WHAT YOU HAVE TO DO:
Check each line of the data for "left" and select those that have it.

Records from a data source
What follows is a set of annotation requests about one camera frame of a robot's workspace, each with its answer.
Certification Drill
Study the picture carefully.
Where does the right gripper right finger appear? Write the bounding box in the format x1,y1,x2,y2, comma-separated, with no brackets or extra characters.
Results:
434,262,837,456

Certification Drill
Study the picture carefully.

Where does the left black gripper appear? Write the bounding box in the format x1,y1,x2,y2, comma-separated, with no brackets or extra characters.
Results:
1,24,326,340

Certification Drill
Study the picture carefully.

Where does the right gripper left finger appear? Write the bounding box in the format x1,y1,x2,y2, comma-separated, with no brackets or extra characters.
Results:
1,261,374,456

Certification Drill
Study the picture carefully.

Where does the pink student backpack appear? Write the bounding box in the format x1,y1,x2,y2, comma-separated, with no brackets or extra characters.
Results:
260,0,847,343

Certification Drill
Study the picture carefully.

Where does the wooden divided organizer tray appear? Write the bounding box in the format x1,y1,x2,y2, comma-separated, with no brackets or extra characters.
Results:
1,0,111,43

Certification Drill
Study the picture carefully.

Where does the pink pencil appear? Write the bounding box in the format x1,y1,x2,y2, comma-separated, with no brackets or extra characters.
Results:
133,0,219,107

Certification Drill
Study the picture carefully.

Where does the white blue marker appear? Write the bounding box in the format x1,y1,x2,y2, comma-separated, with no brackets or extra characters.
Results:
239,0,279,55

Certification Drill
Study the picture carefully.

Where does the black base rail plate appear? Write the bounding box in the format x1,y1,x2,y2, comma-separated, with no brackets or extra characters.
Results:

WRITTEN SOLUTION:
Where does the left black gripper appear? Write the bounding box in the format x1,y1,x2,y2, comma-separated, with no brackets or extra characters.
Where does the right gripper left finger appear? Write the bounding box in the format x1,y1,x2,y2, comma-separated, with no brackets or extra characters.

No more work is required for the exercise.